Ослиная челюсть | страница 22



И радиус прогулки, колеблемый раствором видения, внезапно, как озарение, взмывает в зенит рельефа.

Веер слежения вдоль насыпи левосторонней железной дороги. Справа Москва, сзади Казань, в ладони печать меловая; у мозжечка – кучевой моллюск, взмыленный закатом.

Солнце диаметром полтора метра, с хвостом не длинней цистерны, не торопясь, в темпе дрезины, ровнехонько по проводам.

Тишина, как если б вынули воздух. Следопыт тянется за сигаретой, из-под подошвы выскальзывает равновесие. Порожняк, громыхая немотой, рушится в направление.

Воды небесные тронуты каплей радужной нефти. Следует взрыв, как крови сгусток в носоглотку, и глухие войска по шпалам шеренгами известняковых карьеров, пласт за пластом сквозь шорох каменных стрекоз, выпроставшихся из отпечатков, загромождают воздух.

Оранжевый диплодок Сталинграда жрет огненную листву пылающего нефтью неба.

Море

Если ветрено, море похоже на дряблую кожу щеки старухи, которую трогает ветер и свет немыслимых взгляду странствий, в которые когда-то – когда была молодой – ее отправился муж.
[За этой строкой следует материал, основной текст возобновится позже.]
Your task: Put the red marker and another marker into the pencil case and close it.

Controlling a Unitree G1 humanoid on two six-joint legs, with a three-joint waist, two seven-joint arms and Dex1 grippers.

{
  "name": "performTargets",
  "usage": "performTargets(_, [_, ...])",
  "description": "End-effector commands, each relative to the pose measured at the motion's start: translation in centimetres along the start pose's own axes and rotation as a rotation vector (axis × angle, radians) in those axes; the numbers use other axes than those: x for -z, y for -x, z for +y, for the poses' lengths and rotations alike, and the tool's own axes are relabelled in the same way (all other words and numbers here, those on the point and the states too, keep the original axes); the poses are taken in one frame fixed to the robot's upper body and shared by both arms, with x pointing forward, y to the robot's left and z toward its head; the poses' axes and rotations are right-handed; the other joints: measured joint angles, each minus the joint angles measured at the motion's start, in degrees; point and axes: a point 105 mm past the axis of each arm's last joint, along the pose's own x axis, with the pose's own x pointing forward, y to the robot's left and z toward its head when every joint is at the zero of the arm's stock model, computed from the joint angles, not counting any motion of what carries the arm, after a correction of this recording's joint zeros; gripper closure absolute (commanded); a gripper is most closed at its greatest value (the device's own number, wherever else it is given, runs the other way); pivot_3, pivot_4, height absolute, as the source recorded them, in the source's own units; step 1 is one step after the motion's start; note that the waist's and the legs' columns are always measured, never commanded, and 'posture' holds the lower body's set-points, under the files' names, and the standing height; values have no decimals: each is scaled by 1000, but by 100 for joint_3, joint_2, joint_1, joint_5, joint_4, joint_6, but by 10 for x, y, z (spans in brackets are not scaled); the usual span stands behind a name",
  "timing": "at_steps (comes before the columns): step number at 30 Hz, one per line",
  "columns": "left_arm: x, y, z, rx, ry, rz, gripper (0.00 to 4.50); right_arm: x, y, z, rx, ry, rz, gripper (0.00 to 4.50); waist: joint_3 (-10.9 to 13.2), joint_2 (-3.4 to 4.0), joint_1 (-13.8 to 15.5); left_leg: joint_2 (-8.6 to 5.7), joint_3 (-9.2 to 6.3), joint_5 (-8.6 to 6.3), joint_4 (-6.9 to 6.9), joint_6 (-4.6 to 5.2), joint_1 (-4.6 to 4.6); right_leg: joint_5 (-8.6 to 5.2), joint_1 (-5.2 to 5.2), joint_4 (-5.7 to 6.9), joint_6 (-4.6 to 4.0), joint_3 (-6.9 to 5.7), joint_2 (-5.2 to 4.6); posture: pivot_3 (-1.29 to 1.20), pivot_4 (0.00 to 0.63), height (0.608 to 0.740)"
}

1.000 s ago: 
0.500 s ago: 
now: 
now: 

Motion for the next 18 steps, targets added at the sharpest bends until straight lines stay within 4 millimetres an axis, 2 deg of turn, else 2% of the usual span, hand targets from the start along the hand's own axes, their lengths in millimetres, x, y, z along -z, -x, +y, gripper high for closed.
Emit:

И парус идет лабиринтом, сапой – меж волн – чередой могил, по жгучим ее морщинам катится, как слеза, вобравшая день отплытья, – весь как одно мгновенье, с точностью озаренья…

Муж – герой или предатель – еще до сих пор не ясно. Ребенок их – ветер, ветер – треплет ладошкой соленую материнскую щеку, утирая слезу, гонит парус все дальше.

Расплавленная пристальностью, лазурь отступает за горизонт, трепеща, теснима тетивой окоема, вдруг дрогнувшей ураганом мести.

Случай на Патриках

«… …, я – …, прием. … …, я – …, прием».

Слышен шорох помех – перелистывается атлас связи.

«…, я – …, прием. Прием».

Наконец, вырывают из атласа лист, находят на нем меня – цок, – прокалывают карандашом: начинается сеанс связи.

«– Я. Я. Сейчас я нахожусь в твоей мансарде (если помнишь и если счет все еще тебе доступен – последний этаж самого красивого дома на Патриарших Прудах). Обе створки твоего окна открыты, тростниковые жалюзи подняты в свиток над рамой; сорок два кубометра (за вычетом объема кушетки, книжного шкафа, меня, столпотворения моих страхов и желе рождающего их долгого взгляда, а также роя червонных шмелей сознанья, атакующих, как нектар, эти страхи – эти строки; так что в результате вычитания мы получаем минус-объем, не-место – как и положено всякому предсмертному созерцанию) населены смеющимися облачками тополиного пуха: они плавно водят хороводы, цепляясь за углы, внезапно будоражась шумом, доносимым сквозняком с Садового кольца. Я хватаю их ртом, различаю их вкус, вкус смеха, щекотки. Из окна, различенные ветками, листвой, движимые смесью ветерка и воображенья, просыпаются в комнату – световой шелухой – блики, оседают на потолке, обоях, неровно разворачиваясь своими обратными сторонами – пятнами прозрачной тени. Я уверен, я слышу их шелест.